T1218.011 Signed Binary Proxy Execution Rundll32 T1566.002 Phishing Link T1105 Ingress Tool Transfer T1071 Application Layer Protocol
Malicious activity originated from host EmilyComp (IP address 172.16.17.49). The user appears to have interacted with a phishing email sent from admin@netflix-payments.com.
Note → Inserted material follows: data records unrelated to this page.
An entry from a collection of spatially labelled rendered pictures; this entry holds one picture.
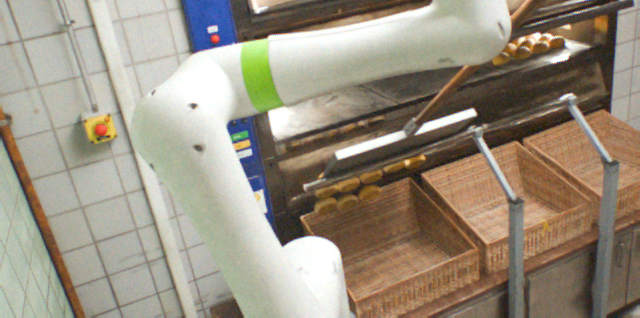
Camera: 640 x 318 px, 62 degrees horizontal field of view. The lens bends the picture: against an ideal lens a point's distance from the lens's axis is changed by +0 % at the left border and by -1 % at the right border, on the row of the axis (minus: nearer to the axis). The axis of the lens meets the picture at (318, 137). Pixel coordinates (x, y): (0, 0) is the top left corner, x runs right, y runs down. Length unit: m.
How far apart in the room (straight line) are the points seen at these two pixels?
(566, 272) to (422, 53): 1.88
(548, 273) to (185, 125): 2.00
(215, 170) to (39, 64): 1.29
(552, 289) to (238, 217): 1.96
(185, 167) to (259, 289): 0.22
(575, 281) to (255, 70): 2.06
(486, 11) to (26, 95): 1.55
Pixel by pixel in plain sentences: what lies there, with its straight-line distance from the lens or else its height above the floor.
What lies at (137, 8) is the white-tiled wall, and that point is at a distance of 1.94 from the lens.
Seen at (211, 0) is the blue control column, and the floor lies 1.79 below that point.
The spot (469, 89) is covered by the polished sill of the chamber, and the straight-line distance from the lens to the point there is 2.56.
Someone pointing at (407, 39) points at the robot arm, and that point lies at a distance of 0.81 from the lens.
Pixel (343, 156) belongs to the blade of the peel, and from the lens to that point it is 1.73.
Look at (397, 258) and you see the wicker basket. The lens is 2.42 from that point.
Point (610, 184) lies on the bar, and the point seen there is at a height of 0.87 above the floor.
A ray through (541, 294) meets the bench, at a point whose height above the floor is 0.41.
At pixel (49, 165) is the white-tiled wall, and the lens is 2.06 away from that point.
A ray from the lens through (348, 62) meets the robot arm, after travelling 0.82.
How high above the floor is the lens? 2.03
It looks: 23 degrees down
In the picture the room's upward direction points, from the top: 9 degrees counter-clockwise
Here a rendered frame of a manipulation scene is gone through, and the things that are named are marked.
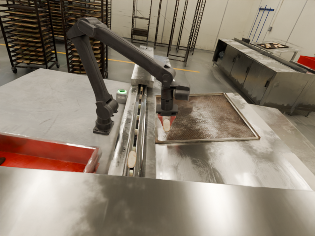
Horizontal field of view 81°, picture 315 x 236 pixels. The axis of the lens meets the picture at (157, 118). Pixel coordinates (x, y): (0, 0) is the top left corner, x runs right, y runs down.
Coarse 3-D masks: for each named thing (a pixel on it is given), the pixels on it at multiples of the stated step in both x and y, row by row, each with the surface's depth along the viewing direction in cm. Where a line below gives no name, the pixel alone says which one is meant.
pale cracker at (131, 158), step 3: (129, 153) 83; (132, 153) 83; (135, 153) 84; (129, 156) 81; (132, 156) 81; (135, 156) 82; (129, 159) 79; (132, 159) 80; (135, 159) 80; (129, 162) 78; (132, 162) 78; (135, 162) 79; (129, 165) 77; (132, 165) 77
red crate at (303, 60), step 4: (300, 56) 342; (304, 56) 344; (308, 56) 346; (300, 60) 341; (304, 60) 333; (308, 60) 325; (312, 60) 319; (304, 64) 333; (308, 64) 325; (312, 64) 318
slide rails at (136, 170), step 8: (144, 88) 147; (136, 96) 133; (144, 96) 135; (136, 104) 123; (136, 112) 114; (128, 144) 89; (136, 144) 90; (128, 152) 84; (136, 152) 85; (136, 160) 81; (128, 168) 76; (136, 168) 77; (136, 176) 74
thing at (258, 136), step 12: (156, 96) 128; (192, 96) 127; (204, 96) 127; (228, 96) 123; (180, 108) 114; (192, 108) 113; (216, 108) 113; (228, 108) 112; (156, 120) 102; (180, 120) 102; (192, 120) 102; (204, 120) 102; (228, 120) 101; (240, 120) 101; (156, 132) 93; (180, 132) 93
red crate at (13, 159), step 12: (0, 156) 75; (12, 156) 76; (24, 156) 77; (36, 156) 78; (36, 168) 73; (48, 168) 74; (60, 168) 75; (72, 168) 75; (84, 168) 76; (96, 168) 76
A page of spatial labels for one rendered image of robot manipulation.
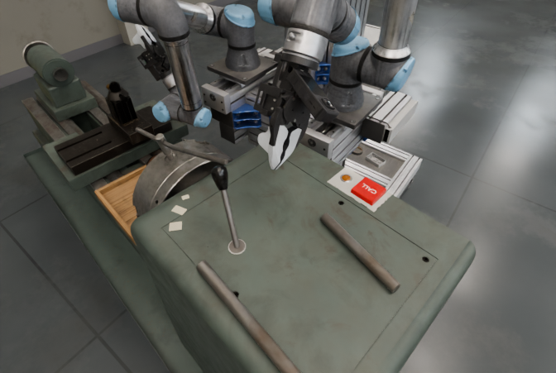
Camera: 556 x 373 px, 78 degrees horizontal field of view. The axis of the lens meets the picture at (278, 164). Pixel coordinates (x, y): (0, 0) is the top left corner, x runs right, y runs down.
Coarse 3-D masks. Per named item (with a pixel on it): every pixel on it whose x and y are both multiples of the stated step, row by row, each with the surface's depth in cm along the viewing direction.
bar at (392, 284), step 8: (328, 216) 73; (328, 224) 72; (336, 224) 71; (336, 232) 70; (344, 232) 69; (344, 240) 69; (352, 240) 68; (352, 248) 67; (360, 248) 67; (360, 256) 66; (368, 256) 65; (368, 264) 65; (376, 264) 64; (376, 272) 63; (384, 272) 63; (384, 280) 62; (392, 280) 62; (392, 288) 61
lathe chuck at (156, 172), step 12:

The alert SOC125 Suspicious Rundll32 Activity triggered after execution of the file KBDYAK.exe (hash a4513379dad5233afa402cc56a8b9222). Investigation shows the user clicked a phishing link http://bit.ly/3ecXem52 which redirected to a malicious payload download from http://ru-uid-507352920.pp.ru/KBDYAK.exe. The file is confirmed malicious and identified as an Emotet trojan. Following execution, the malware initiated outbound communication to multiple command and control URLs: http://67.68.210.95/2SjAcA5VhhJiFjBQ/vvszin6AicmidnG5bg/DaDVVYvfEHlcIIcgcu/0U5UiIkaHankrHGa/FYSJmdQDj2ejni1UI/ http://162.241.242.173:8080/HQ9TemntfBzghL/3wz57awaSHlQrrnP/S78n2aUqY7U/ Both URLs are confirmed malicious and associated with Emotet infrastructure.
Feb 14 2021 12:13 PM
Source Hostname: EmilyComp Source IP Address: 172.16.17.49 Malicious file: KBDYAK.exe Download source: http://ru-uid-507352920.pp.ru/KBDYAK.exe Command and control: http://67.68.210.95/2SjAcA5VhhJiFjBQ/vvszin6AicmidnG5bg/DaDVVYvfEHlcIIcgcu/0U5UiIkaHankrHGa/FYSJmdQDj2ejni1UI/ http://162.241.242.173:8080/HQ9TemntfBzghL/3wz57awaSHlQrrnP/S78n2aUqY7U/
The alert was triggered due to suspicious rundll32 activity associated with execution of a malicious payload. Investigation confirmed the infection chain began with a phishing email, leading to download and execution of an Emotet trojan. The malware established communication with known malicious command and control infrastructure. The affected endpoint was isolated to contain the incident and prevent further spread or data exfiltration. The alert is classified as a true positive malware infection.